Man könnte nun unterstellen, dass das Zeitalter der Beliebigkeit es hat unnötig werden lassen, so richtig in allen Belangen erwachsen zu werden. Aber das greift mir zu kurz, denn einerseits sind unsere Leben nicht so beliebig, wie mancher Soziologe das gerne behauptet; unser familiäres Umfeld ist immer noch eine wichtige Sozialisationsinstanz. Allerdings hat sich der Umgang mit Peergroups verändert. Heute ist die Durchmischung gesellschaftlicher Schichten in der Jugend größer als früher, sind grundlegende kulturelle Präferenzen und Praktiken näher beisammen und Freundeskreise im späteren Leben rekrutieren sich aus einem breiteren gesellschaftlichen Querschnitt, anstatt hauptsächlich aus der eigenen Herkunftsschicht (aus wissenschaftlicher Sicht verkürze ich hier unzulässig, aber das hier ist MEIN Blog, gelle!). Überdies haben sich die Lebenserwartung und die Chancen, sich optisch seine Jugendlichkeit zu bewahren deutlich vergrößert. Womit es nicht wundert, wenn man sich mit 40 eigentlich noch nicht erwachsen fühlt, obschon man doch mit beiden Beinen fest im Leben steht.

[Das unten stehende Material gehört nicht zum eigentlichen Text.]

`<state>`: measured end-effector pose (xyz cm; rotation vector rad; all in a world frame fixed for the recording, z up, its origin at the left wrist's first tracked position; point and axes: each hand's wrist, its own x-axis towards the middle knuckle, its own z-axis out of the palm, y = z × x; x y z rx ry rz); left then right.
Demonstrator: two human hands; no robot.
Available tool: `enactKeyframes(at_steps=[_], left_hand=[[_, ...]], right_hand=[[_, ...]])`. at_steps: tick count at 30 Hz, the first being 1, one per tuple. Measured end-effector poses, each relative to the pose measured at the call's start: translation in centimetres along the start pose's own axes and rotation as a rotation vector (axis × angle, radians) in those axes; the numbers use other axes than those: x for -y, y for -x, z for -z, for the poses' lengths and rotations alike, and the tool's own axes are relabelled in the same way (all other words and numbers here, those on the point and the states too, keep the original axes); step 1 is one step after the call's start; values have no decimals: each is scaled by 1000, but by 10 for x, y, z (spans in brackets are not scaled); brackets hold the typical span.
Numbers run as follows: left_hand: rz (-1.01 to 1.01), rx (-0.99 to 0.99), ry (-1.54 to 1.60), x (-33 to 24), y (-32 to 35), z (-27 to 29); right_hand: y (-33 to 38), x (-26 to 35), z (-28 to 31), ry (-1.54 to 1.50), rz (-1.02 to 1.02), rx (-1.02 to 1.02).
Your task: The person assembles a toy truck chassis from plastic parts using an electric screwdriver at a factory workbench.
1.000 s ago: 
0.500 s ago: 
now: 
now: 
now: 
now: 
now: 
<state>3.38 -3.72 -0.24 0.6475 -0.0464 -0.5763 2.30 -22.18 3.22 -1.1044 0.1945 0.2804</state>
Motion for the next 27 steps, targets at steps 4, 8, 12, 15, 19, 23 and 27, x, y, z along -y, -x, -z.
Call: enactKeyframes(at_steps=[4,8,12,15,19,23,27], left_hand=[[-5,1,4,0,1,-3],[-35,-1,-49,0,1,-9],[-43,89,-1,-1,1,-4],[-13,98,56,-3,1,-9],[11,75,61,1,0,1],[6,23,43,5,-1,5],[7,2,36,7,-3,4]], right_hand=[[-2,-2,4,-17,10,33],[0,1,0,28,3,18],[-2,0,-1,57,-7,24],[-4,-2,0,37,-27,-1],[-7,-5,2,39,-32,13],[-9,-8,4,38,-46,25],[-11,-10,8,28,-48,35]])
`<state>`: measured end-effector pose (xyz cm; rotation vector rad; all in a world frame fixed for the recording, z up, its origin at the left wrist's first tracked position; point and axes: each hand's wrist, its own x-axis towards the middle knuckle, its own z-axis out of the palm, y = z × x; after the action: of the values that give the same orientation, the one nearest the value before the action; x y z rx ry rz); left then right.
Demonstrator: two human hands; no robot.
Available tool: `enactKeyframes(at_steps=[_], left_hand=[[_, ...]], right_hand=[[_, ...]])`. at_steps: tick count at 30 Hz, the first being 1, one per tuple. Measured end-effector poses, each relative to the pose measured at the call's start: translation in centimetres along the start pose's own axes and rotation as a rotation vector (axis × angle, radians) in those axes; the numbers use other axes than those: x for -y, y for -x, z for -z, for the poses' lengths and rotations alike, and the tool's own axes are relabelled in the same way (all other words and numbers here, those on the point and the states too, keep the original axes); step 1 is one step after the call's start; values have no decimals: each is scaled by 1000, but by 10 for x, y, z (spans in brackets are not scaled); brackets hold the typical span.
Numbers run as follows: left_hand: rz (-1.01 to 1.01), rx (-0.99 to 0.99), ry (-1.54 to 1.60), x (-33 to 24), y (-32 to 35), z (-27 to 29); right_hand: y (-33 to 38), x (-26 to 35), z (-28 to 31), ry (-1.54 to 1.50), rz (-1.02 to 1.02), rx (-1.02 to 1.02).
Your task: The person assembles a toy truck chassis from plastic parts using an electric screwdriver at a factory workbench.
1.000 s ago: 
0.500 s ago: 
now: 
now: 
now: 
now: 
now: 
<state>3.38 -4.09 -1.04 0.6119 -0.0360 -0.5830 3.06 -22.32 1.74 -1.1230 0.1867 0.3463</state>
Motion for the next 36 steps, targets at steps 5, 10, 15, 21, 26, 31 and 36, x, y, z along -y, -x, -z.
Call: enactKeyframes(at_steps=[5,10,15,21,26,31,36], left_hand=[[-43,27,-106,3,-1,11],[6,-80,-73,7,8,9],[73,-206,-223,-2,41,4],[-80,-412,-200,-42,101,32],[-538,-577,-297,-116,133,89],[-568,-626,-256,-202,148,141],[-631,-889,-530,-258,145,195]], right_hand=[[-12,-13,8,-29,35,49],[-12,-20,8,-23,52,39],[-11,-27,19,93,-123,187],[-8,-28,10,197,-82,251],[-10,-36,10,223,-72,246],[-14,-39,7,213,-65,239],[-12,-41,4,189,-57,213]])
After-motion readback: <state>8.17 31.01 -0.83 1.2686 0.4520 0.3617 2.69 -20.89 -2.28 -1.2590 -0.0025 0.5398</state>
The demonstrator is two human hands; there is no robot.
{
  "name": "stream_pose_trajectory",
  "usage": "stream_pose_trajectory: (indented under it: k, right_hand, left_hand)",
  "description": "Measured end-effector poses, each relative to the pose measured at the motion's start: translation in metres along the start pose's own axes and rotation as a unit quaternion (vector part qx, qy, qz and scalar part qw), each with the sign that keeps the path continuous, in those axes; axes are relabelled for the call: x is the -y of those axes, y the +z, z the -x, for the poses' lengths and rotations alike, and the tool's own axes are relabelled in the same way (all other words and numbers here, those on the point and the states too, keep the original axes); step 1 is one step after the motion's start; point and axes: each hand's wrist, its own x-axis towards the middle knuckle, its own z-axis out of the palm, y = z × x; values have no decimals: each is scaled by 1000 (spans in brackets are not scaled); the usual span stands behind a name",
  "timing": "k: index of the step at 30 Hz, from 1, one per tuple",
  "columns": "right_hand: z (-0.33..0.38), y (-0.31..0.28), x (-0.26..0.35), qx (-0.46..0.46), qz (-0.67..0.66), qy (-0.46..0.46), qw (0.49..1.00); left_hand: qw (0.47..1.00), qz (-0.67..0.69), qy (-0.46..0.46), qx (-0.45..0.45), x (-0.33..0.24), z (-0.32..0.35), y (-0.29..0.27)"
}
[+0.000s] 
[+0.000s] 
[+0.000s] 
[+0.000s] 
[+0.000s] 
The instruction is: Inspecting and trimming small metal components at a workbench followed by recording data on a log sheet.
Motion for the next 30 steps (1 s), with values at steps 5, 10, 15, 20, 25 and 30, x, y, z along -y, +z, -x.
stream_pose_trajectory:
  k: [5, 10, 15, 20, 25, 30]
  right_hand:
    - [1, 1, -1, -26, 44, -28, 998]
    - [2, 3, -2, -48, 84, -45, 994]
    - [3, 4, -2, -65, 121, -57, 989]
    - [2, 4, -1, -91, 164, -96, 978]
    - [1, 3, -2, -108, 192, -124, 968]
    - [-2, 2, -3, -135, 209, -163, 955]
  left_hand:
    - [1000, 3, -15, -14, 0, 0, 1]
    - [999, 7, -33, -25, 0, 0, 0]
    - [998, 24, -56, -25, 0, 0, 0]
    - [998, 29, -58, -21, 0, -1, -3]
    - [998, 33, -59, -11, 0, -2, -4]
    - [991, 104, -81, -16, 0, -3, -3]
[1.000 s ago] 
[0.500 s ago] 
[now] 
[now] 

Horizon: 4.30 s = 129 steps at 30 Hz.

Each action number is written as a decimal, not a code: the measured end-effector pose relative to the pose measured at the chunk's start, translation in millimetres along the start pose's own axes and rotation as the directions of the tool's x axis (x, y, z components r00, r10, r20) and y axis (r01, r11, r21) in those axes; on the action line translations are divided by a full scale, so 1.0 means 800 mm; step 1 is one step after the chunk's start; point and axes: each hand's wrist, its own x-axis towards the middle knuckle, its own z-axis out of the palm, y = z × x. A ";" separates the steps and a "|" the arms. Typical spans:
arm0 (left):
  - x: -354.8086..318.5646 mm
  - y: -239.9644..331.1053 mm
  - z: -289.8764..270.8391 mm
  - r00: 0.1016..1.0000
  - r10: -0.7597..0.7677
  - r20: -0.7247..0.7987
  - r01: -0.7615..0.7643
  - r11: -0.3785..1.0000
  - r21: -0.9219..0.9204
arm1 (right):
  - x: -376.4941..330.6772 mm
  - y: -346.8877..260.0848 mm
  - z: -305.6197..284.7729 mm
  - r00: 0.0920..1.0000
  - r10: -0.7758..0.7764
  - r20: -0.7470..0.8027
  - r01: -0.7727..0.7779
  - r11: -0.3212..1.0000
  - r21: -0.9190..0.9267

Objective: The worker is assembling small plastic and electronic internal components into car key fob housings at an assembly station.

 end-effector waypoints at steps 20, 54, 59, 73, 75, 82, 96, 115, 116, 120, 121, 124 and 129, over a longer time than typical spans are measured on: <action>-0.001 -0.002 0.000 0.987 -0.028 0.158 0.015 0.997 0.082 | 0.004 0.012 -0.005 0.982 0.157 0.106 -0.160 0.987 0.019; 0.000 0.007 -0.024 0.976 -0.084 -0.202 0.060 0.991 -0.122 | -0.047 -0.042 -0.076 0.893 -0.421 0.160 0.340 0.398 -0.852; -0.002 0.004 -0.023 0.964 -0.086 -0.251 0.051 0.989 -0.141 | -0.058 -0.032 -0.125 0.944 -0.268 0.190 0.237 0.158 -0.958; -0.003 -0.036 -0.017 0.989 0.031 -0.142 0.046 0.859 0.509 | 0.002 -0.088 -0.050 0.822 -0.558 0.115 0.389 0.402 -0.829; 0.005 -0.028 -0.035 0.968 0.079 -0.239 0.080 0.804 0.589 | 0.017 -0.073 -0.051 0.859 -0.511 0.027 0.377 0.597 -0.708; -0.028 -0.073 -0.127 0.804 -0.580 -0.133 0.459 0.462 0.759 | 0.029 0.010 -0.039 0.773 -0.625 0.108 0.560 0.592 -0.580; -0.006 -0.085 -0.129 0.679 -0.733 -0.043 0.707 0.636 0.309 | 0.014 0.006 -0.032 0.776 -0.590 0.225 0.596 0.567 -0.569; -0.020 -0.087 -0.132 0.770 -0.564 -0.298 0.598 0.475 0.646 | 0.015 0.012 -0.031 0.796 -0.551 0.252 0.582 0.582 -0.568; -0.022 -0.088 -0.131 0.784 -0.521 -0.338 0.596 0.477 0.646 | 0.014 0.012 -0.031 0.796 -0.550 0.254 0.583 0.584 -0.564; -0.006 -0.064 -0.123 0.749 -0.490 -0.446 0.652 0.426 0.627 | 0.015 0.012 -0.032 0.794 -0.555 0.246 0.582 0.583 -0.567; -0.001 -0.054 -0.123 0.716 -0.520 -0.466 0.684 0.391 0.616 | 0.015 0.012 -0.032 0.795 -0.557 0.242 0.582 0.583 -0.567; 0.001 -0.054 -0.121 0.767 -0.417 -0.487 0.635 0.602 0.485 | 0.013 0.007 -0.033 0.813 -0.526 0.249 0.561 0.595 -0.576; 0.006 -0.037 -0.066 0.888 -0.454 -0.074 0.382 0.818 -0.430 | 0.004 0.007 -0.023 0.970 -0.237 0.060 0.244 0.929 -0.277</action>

Ich mag das Mehr an Optionen, denn so darf ich auch mit 40 noch Stromgitarren mögen. Ein Hinweis auf Beliebigkeit im soziologischen Sinne ist das aber aus meiner Sicht nicht, denn zum einen habe ich sehr wohl ein gefestigtes Set weltanschaulicher Ideen, Normen und Werte; und zum andern muss Beliebigkeit nicht unbedingt mit einer negativen Konnotation einhergehen. Viellicht bedeutet es auch eine größere Wahlfreiheit. Und eine Wahl zu haben ist eines der entscheidenden Kennzeichen von Demokratie, oder? Also bleibe ich BeliebICH… und gehe jetzt ganz dringend was mit Stromgitarren hören.